### Task to carry out:
What number of lines in the entries hold the string "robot"? Answer with it alone.

### Study material:
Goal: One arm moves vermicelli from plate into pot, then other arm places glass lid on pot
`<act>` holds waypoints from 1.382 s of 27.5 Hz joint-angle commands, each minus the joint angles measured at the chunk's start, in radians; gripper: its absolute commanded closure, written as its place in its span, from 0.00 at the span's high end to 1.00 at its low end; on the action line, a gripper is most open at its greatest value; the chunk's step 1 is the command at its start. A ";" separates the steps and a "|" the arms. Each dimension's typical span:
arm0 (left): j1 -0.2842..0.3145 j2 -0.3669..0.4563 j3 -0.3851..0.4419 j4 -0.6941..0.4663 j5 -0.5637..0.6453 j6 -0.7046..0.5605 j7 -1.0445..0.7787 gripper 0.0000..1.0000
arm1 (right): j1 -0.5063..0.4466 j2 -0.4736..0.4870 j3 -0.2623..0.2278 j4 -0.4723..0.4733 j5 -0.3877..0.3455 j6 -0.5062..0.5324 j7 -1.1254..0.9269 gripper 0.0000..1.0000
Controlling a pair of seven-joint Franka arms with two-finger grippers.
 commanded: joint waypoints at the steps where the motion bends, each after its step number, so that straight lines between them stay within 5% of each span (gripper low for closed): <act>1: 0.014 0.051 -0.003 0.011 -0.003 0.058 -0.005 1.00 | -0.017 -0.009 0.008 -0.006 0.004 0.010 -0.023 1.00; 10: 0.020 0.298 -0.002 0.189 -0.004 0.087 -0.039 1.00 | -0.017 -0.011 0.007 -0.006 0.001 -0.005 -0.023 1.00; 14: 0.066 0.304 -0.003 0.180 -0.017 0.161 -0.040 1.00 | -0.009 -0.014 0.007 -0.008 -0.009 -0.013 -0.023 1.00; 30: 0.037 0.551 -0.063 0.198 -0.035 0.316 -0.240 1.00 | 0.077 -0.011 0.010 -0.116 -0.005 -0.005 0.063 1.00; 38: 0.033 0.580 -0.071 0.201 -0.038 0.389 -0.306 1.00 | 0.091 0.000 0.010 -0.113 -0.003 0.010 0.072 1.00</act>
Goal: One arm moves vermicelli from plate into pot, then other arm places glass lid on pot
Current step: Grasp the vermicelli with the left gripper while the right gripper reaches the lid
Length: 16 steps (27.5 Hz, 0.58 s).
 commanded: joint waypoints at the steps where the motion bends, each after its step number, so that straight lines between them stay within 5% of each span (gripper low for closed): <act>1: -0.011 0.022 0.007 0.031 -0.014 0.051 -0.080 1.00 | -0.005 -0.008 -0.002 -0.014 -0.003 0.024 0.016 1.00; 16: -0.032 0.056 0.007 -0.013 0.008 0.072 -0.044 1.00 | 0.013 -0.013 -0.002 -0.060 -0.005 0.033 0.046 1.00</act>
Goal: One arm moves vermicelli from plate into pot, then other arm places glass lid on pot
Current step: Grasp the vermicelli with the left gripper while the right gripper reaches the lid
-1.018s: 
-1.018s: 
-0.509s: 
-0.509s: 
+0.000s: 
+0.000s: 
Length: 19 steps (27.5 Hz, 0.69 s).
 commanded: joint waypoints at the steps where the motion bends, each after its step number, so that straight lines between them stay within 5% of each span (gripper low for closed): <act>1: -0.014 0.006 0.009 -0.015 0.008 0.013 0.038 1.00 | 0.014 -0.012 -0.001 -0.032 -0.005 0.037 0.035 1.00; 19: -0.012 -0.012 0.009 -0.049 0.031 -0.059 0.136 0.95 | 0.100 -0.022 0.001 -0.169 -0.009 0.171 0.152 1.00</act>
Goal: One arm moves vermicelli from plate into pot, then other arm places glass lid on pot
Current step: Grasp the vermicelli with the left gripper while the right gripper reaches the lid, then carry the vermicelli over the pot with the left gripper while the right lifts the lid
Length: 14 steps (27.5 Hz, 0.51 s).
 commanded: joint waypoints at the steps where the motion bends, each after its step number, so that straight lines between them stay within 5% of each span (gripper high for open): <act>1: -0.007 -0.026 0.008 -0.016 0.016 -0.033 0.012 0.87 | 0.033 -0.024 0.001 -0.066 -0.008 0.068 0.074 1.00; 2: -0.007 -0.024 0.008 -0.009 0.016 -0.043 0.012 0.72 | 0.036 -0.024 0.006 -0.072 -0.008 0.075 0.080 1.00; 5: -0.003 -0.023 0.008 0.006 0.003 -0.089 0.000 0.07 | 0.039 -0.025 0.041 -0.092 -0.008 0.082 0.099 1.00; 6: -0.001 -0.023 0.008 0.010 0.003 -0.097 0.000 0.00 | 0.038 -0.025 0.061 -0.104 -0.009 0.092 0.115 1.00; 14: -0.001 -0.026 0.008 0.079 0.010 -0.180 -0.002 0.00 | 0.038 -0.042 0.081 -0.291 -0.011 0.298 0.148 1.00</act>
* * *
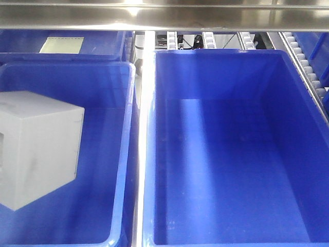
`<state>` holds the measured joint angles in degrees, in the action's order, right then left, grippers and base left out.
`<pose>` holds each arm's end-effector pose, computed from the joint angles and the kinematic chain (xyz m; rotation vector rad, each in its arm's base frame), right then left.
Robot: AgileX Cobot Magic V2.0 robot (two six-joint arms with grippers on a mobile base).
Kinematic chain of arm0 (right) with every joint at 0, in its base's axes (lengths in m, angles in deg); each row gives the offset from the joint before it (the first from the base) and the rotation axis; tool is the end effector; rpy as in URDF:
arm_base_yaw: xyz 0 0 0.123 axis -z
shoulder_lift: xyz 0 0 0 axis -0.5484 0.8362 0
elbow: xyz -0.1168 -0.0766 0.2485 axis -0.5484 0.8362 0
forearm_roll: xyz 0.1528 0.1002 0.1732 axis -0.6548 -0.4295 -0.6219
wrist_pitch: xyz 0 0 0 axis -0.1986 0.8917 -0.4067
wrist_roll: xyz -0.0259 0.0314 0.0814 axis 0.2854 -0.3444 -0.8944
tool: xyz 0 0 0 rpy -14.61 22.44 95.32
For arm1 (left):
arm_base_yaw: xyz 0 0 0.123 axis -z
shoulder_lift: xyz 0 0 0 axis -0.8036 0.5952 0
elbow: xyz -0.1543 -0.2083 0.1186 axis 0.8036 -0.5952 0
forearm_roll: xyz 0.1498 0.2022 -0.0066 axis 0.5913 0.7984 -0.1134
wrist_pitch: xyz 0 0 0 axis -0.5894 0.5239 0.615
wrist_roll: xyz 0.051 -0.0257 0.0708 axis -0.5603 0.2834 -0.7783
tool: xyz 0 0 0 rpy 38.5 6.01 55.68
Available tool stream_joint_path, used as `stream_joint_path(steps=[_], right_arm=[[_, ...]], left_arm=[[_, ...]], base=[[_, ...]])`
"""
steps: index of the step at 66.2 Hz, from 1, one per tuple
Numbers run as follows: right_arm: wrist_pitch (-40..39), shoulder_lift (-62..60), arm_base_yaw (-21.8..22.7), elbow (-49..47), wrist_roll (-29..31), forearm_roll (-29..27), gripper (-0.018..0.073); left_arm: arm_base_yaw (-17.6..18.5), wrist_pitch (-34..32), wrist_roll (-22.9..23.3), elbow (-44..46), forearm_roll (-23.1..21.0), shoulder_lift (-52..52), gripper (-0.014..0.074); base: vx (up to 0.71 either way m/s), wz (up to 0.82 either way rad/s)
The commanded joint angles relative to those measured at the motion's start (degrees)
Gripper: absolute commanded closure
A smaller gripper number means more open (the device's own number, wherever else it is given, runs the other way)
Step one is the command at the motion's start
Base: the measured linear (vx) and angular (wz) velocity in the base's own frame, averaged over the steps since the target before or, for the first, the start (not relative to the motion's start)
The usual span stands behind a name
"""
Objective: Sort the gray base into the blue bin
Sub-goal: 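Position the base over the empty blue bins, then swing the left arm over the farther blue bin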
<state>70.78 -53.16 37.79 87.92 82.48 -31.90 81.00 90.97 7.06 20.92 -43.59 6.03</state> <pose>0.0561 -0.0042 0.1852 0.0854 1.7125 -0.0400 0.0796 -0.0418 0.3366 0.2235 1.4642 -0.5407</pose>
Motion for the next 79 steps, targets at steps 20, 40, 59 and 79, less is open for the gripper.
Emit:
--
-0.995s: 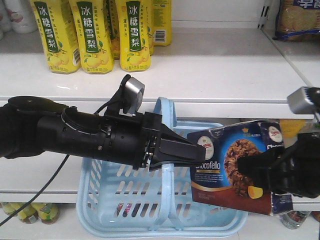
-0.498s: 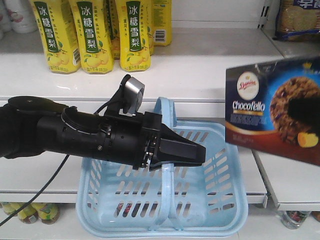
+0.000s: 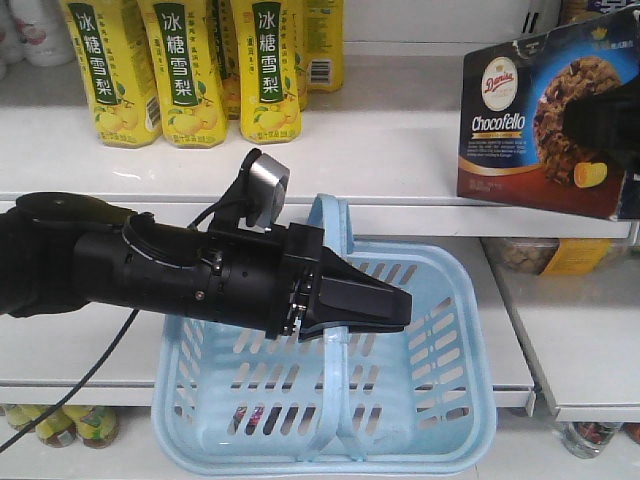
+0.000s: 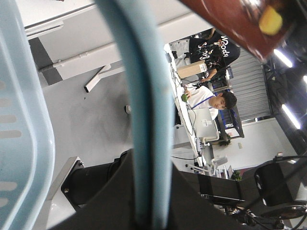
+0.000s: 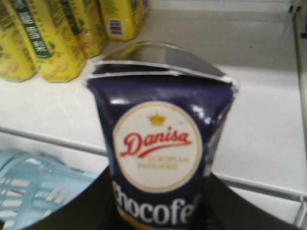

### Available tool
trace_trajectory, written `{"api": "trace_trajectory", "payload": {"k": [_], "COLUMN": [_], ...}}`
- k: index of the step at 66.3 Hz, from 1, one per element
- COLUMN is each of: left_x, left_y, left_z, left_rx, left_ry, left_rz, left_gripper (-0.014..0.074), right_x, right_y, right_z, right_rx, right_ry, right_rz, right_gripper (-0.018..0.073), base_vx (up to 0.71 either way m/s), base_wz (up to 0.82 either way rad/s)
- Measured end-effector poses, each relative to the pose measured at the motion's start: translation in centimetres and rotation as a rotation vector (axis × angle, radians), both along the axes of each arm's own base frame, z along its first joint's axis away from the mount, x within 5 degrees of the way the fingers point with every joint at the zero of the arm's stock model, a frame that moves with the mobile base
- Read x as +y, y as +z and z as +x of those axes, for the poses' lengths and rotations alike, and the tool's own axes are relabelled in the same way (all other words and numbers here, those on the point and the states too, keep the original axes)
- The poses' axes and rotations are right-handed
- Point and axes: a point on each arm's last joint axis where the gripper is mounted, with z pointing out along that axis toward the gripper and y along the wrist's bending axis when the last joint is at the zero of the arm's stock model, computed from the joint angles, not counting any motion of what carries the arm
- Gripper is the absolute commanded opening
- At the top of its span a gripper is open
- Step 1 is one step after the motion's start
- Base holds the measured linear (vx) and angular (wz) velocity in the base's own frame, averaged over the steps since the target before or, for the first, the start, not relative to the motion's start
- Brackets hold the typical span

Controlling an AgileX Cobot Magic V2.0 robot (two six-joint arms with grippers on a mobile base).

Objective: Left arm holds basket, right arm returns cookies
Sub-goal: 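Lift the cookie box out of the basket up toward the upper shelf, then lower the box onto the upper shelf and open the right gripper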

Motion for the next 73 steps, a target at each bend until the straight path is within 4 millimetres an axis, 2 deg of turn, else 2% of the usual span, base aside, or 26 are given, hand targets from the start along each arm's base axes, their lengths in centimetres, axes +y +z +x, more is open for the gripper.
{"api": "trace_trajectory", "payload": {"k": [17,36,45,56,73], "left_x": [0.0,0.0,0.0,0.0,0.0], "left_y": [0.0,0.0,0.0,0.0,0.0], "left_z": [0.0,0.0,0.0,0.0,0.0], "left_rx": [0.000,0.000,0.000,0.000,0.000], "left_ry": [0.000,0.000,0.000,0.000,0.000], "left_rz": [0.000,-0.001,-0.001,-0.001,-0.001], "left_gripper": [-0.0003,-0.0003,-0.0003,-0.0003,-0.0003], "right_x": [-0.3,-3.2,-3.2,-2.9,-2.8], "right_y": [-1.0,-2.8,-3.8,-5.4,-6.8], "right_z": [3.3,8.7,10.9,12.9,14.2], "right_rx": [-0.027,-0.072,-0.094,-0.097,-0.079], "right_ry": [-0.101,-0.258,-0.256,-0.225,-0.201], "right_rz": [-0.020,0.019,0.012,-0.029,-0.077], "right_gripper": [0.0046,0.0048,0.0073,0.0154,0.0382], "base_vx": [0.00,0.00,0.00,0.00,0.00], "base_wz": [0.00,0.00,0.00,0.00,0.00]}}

### Answer below:
2